Asked if he believed he had any chance of winning the case he replied: "Of course not. They didn't fabricate this case to allow that and it's obvious for me it's going to be a guilty verdict."
Why would he be jailed unless he was guilty?
The court found Navalny guilty but his lawyers are appealing the verdict. Russian law forbids convicted criminals running for political office.
Talking to Phil Black before the trial began, Navalny said: "It's true one of Putin's goals in this trial is to stop me from being involved in politics but this law only exists in Putin's system and our goal is to destroy Putin's system."

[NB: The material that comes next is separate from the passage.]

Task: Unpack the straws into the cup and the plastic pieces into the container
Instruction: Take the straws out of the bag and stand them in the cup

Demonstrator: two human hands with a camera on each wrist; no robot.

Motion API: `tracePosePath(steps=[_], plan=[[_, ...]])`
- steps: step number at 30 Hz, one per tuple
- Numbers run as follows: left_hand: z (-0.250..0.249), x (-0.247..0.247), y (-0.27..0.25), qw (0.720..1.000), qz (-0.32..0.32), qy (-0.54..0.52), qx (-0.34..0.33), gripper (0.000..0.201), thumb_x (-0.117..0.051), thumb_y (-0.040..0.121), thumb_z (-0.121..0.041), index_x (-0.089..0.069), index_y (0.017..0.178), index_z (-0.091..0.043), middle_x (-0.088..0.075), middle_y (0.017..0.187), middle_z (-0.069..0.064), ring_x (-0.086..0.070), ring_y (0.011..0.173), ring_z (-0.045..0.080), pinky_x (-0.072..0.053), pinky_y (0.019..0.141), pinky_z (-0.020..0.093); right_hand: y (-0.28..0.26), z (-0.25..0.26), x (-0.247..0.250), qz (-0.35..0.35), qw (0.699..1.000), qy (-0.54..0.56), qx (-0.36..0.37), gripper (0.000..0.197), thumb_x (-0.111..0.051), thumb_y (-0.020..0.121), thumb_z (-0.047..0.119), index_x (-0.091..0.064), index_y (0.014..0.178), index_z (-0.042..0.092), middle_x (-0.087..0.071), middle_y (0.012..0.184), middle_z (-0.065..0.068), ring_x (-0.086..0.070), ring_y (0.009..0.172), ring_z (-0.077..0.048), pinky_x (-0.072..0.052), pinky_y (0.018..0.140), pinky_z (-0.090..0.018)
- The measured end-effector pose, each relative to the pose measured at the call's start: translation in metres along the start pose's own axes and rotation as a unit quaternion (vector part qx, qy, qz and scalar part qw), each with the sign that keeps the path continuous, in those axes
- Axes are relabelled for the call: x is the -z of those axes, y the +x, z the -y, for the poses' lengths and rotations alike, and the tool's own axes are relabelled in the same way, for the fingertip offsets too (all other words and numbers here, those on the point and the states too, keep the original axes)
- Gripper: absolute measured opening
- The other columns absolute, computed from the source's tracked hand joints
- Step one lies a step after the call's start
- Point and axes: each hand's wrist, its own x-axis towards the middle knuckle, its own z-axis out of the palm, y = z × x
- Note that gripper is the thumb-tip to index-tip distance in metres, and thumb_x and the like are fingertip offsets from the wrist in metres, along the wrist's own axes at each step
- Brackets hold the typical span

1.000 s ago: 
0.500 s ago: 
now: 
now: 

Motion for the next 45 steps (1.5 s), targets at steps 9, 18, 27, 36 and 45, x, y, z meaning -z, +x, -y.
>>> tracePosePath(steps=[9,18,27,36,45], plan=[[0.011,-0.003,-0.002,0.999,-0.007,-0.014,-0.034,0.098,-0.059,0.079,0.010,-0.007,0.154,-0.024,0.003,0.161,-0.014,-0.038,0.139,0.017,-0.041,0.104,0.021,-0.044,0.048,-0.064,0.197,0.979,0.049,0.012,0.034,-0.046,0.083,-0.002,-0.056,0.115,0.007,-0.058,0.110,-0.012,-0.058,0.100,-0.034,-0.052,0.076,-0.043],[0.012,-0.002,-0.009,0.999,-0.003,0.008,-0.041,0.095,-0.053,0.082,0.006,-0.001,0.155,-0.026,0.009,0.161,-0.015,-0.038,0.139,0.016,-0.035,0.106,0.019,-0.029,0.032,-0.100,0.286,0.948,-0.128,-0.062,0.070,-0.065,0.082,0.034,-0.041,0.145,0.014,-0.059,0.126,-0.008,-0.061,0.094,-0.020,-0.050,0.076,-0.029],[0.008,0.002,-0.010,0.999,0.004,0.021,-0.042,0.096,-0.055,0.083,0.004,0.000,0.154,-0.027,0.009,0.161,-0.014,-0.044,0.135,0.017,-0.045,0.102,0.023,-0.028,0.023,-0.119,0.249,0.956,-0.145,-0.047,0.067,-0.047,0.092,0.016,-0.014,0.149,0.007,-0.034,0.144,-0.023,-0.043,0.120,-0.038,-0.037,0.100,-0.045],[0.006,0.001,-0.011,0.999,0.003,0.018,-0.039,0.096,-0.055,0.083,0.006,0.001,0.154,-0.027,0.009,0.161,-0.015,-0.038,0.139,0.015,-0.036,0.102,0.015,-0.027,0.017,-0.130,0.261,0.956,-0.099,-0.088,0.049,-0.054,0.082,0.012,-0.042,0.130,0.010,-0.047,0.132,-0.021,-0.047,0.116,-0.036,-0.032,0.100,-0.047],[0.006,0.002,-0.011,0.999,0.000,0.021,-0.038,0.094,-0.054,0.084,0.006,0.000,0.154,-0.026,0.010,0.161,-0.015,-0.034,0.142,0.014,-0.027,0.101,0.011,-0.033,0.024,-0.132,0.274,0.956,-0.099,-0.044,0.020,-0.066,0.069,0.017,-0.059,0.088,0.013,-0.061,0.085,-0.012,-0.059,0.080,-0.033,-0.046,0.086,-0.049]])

Lipman said she also believed the verdict was politically motivated. "The government is using law enforcement and judiciary machines to lock up a man who is a political challenge. There is hardly any doubt that the verdict in the courtroom was not made by the judge himself," she said.
"There is every reason to suggest that the verdict announced on July 18 in Kirov was a decision made somewhere very high in the Kremlin executive."
Russian authorities have always insisted Navalny's prosecution is not political.
But a senior investigator recently admitted his colleagues had fast tracked their work in Navalny's case because of his criticism of Russia's political system.
"The suspect is doing his best to draw attention to himself; one could even say he is teasing the authorities," said Vladimir Markin, the spokesman of Russia's Investigative Committee, in April, according to the Washington Post. "So interest in his past grew and the process of bringing him out in the open naturally sped up."
President Putin's spokesman, Dmitry Peskov, told CNN that Putin had not followed Navalny's trial.
So then why has he been released?
When Navalny arrived in court the day after his conviction, he found the prosecutor who had argued he should be sent to prison arguing instead for his release pending appeal, so that he could continue campaigning for the Moscow mayoralty.
Navalny quipped that the court needed to establish the identity of the prosecutor because he may have been replaced by a double.
Lipman described Navalny's release as an "amazing twist."
She said that his release was unlikely to have been as a result of protest action after the verdict was announced. The protest hadn't been nationwide and involved just a few thousand people, she said.
"It was not enough to force the authorities to retreat. Also, the prosecutors' request that he be released ... was filed even before there was a big crowd in the streets. It's really hard to believe.
"It could be the result of some sort of intrigue -- rivalries, tensions at the very top of the Russian political elite."
But she said any political involvement would be denied by the government.
"Their response, invariably, is, it's up to the court to decide," she said. "Of course they would never admit how they interfere."
RIA Novosti reported that the trial judge "repeatedly rejected claims over his partiality and denied several motions to have him replaced."
Will the conviction affect his bid to become mayor of Moscow?
Lipman said that if Navalny's conviction was upheld by a higher court, his name would be unable to appear on an electoral ballot. However, she said he could campaign in the meantime.
"After his release yesterday he can continue running. The idea is that now he is at large up until his lawyers send in an appeal in a higher court re-examine his case. He remains at large and his verdict is not effective," she said.
She said there was "good reason to predict" that the high court would uphold the verdict before the end of the campaign for the September 8 election.
"He is still on a hook. In a theory, this higher court could make a ruling even earlier and effectively terminate his campaign."